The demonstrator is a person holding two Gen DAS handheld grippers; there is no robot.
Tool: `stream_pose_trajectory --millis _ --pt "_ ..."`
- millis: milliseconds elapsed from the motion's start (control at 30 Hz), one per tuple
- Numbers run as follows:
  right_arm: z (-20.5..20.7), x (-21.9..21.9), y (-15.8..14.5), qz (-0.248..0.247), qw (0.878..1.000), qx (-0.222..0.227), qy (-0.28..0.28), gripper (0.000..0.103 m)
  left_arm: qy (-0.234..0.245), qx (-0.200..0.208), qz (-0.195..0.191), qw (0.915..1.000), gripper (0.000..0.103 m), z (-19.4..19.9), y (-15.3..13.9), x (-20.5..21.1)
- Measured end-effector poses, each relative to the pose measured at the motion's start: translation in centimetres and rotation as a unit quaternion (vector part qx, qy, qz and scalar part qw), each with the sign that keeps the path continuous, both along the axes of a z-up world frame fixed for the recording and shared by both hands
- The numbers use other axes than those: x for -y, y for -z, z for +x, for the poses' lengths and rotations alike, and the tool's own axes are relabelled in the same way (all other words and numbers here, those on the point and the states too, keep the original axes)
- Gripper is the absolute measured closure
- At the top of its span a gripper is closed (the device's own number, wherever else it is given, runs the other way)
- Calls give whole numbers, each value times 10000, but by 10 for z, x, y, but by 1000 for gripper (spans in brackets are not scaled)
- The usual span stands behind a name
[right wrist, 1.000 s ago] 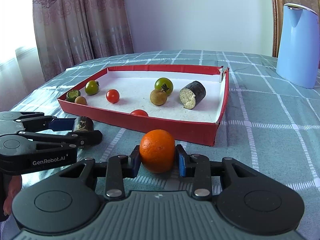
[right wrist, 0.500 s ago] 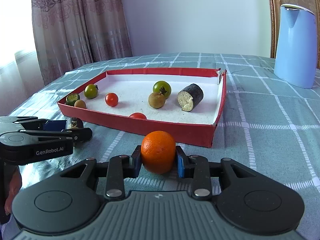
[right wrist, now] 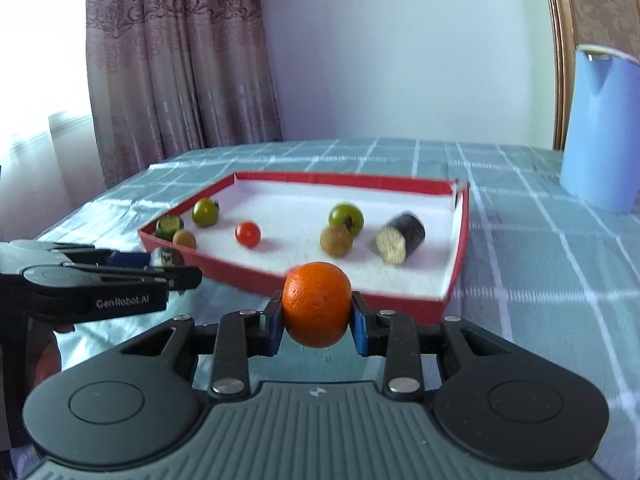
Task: Organize fruits
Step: 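Carry the orange and dark cylinder piece over the red tray with both grippers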
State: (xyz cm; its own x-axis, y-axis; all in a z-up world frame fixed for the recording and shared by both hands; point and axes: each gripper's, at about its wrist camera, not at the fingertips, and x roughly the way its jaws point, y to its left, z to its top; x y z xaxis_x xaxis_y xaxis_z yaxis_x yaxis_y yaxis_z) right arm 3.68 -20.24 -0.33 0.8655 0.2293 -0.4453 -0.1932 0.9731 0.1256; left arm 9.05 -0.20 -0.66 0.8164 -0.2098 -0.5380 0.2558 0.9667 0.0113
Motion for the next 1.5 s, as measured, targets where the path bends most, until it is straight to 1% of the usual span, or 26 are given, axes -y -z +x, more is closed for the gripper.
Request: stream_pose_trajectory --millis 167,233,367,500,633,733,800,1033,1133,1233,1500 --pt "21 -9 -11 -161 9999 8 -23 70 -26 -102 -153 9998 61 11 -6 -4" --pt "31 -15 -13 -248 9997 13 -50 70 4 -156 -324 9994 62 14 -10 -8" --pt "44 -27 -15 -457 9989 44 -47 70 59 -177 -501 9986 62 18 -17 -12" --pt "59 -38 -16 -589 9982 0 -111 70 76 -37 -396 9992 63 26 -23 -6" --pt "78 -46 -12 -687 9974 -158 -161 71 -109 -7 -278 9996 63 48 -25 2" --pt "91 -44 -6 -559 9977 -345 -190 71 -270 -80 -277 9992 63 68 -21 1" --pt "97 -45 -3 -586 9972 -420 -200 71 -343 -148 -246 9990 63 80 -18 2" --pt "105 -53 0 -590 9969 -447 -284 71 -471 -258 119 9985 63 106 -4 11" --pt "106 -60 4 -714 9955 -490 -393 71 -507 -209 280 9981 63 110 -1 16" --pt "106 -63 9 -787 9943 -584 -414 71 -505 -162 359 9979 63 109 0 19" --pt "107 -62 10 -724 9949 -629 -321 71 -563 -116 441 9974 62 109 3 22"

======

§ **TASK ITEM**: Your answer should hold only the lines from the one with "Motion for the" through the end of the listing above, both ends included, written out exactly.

§ **ANSWER BOX**:
Motion for the next 1.5 s, as measured, targets where the path bends most, until it is straight to 1% of the usual span, or 26 are given, axes -y -z +x, more is closed for the gripper.
Request: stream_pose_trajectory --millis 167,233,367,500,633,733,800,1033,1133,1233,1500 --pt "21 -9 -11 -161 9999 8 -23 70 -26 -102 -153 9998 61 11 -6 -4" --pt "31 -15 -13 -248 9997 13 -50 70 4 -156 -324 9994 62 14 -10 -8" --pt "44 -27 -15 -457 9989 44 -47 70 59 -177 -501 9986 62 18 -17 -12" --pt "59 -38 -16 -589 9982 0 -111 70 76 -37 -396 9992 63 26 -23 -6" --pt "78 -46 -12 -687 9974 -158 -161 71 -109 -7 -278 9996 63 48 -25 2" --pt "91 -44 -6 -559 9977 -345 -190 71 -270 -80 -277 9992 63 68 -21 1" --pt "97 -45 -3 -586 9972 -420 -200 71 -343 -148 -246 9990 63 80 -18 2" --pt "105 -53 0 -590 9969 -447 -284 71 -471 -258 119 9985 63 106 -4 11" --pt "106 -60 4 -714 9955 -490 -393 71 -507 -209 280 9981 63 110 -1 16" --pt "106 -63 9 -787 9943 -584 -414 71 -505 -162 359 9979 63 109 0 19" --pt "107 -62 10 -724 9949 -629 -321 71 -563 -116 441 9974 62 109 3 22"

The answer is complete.